In fact, when I returned to work on Monday, I was already back climbing the stairs by Tuesday.

Steps on the Summit

Summit Date, July 1, 2014. Should be said with the appropriate Captain Kirk, Star Trek inflection.

We all awoke about 1:20 am, dressed, and had breakfast at 2. Yes, it really does take that long to get all the gear on. By 3 we were in the snow cat going up to the Rocks where we had climbed the day before – we had already rejected, as a group, the notion of taking the snow cat to a higher elevation. Alec, always the gentleman, felt compelled to ask me if I wanted to ride in the enclosed cab, but that held no appeal to me. The ride up was gorgeous – the Milky Way clearly visible, stars strung against the black velvet sky like the diamonds and pearls adorning the intricate gowns we had seen at the Armory museum in Moscow.

Once off the snow cat, our skiers broke off fairly soon to zoom up the mountain – or zoom as fast as you can uphill with skies. The rest of us – three climbers including myself and my husband, Alec (our Russian guide), and Alec’s friend (who spoke no English, had never climbed the mountain, and had accompanied us in the various acclimatization hikes) – plodded on up, along the snow cat trail to the higher drop point. Always a little disheartening to walk along what is essentially a road. Finally passed that point, and started up steeper and steeper hills. The sun started to rise behind us – streaks of pink wafting over the tops of the mountain, but I was so busy following Alec’s footsteps in front of me I could barely look up to see it.

After one particularly steep area, we emerged onto the traverse. This is a flatter area that runs along the side of the east peak. It is a relatively narrow path with a steep drop to the left. Needless to say, foot placement is important – and we had been using various of the steps we had worked on the day before. By this time, the altitude was kicking in. I had been using the rest step – step, all weight on one leg to let the other rest, breathe out, breathe out, breathe out, and step again – on the steep sections. Like some slow wedding march up the mountain. The traverse, for all its potential for slipping and falling, was a relief.

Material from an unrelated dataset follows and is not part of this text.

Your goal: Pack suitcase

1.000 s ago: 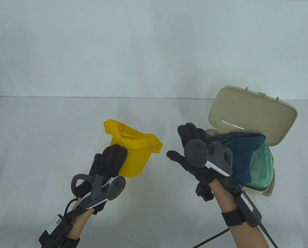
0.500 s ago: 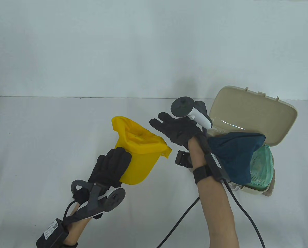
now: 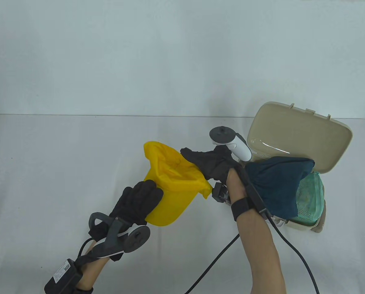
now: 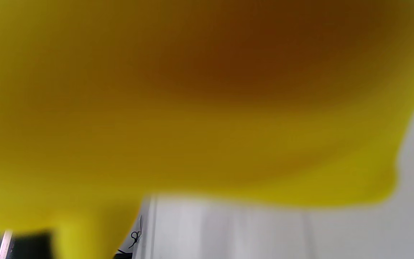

The traverse took us down to the saddle – the area between the east and west peak. We had been resting every hour; in fact, Alec had take our guide’s instruction so seriously he had set his phone to ring every hour. We had a longer break at the saddle, as that was the point to ready for the final push. There were a number of other large groups, and one area off the track seemed to have unofficially evolved as the place all the women went to the bathroom, and another for the men. This is also the spot where I should have done a much better job applying zinc to my face and lips.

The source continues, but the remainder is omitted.